Pugni sul tavolo e giudici divisi: così volevano mandare il Milan in B

Parte della commissione chiedeva la retrocessione dei rossoneri. Alla fine si è imposto Ruperto. E continua il giallo sulla fuga di notizie

Gian Piero Scevola

da Milano

Sei giorni di camera di consiglio con l’ultimo, un drammatico venerdì tutto da decifrare, costituiscono lo sfiancante lavoro della Caf dove tutte le decisioni sono state prese all’unanimità. Sulla carta però, come si usa da sempre nelle due massime espressioni disciplinari della federcalcio, Caf appunto e Corte federale, perché in realtà il dibattito è stato acceso, talvolta aspro, qualche pugno sul tavolo è stato sbattuto.
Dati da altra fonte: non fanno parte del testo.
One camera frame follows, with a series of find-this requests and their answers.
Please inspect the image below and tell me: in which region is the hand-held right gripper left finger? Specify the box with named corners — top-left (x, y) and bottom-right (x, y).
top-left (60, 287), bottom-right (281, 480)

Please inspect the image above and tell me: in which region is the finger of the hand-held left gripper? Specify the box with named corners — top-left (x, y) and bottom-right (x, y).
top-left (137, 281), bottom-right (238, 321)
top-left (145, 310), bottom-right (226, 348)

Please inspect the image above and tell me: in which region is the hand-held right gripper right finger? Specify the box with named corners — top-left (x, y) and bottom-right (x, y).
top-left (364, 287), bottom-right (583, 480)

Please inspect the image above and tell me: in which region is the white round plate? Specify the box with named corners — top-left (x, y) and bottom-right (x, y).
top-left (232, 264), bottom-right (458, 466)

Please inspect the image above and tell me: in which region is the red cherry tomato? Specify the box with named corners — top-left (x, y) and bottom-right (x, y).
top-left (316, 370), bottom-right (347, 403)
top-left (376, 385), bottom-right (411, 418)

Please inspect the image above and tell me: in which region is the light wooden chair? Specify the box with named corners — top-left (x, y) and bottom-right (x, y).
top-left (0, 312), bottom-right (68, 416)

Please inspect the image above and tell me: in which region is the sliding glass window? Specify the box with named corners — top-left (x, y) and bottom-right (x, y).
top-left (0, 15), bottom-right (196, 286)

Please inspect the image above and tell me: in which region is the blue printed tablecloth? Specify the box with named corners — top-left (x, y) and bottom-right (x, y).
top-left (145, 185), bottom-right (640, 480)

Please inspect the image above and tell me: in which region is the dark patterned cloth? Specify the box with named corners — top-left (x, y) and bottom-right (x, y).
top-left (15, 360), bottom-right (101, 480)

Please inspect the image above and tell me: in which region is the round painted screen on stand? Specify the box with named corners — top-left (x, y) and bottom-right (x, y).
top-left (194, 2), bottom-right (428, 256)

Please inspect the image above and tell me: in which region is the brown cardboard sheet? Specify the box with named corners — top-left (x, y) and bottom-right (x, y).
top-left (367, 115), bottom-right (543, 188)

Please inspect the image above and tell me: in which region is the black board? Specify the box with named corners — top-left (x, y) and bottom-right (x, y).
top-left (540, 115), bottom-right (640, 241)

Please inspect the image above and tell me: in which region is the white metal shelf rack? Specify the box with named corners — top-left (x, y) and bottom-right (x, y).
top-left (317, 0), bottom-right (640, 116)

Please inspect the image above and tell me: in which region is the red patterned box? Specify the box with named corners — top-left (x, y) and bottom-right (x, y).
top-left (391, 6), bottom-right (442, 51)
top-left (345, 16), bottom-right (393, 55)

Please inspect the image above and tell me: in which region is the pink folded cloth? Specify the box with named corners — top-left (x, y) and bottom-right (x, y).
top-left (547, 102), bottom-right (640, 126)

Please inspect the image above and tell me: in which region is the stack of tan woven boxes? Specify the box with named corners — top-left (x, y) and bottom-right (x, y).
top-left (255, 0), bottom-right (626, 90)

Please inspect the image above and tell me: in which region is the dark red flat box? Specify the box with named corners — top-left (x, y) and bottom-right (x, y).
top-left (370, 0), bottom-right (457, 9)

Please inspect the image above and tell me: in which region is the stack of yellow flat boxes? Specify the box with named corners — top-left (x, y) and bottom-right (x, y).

A cominciare dalla pesante decisione sulla Juventus che si è salvata dalla C per la collaborazione offerta dal difensore avvocato Cesare Zaccone, ma che non è stata immune da contrasti sul numero dei punti penalizzanti. Perché originariamente dovevano essere 20 i punti, poi all’ultimo momento sono diventati 30 per l’impostazione data da Giuseppe Marziale, esperto di diritto societario e commerciale: con la vittoria che assegna tre punti, la penalizzazione deve essere maggiore, di almeno dieci partite, è stata la sua impostazione. Anche perché i quattro componenti della Caf si erano divisi club e responsabilità: Zoppellari (Milan), Marziale (Juventus), Porceddu (Fiorentina), Lo Piano (Lazio), con Ruperto a sovrintendere.
Altro dibattito acceso si è registrato sulla posizione del Milan: mandarlo in B per la responsabilità oggettiva dell’articolo 6 o salvarlo in A con penalizzazione. E qui il contrasto è stato forte, tra l’avvocato bolognese Mario Zoppellari che chiedeva la «caduta» dei rossoneri e chi invece (Lo Piano e Porceddu) tendeva a salvarlo proprio per la gradualità delle pene. Su questo affaire si sono perse ore, ognuno restava sulle sue posizioni finché il presidente Ruperto s’è imposto ordinando di trovare l’unanimità: e il Milan è rimasto in A con una pesante penalizzazione, però.
Inevitabili anche le pressioni perché non è possibile che Guido Rossi, dopo aver ordinato un processo super veloce, non abbia anche voluto influire sulle decisioni. Ma, in questo caso, la risposta è netta: nessuna pressione è stata esercitata sui cinque giudici della commissione; non accennate a Ruperto di pressioni o condizionamenti perché la sua risposta, da vecchio gentiluomo calabrese, sarebbe molto, ma molto pesante.
Più delicata invece la fuga di notizie che si sarebbe registrata la sera prima delle sentenze e che Carlo Verdelli, direttore della Gazzetta dello Sport, ha parzialmente confermato. Troppo precise le anticipazioni sulle retrocessioni e, soprattutto sulle penalizzazioni: qualcosa deve essere uscito dalla camera di consiglio. La reazione di Ruperto & C. sull’argomento è di netta chiusura: nessuno ha parlato con i giornalisti, anche se il via vai mentre la commissione discuteva era da passeggio in piazza Duomo, visti i tanti dipendenti della Figc, segretarie, impiegati, sicurezza che andavano avanti e indietro.
Perché tra l’ascolto delle intercettazioni telefoniche, le fotocopie per i vari atti, le trascrizioni e tutto quello che ruotava attorno alle 154 pagine finali delle sentenze, i membri della Caf erano circondati da almeno 15 persone.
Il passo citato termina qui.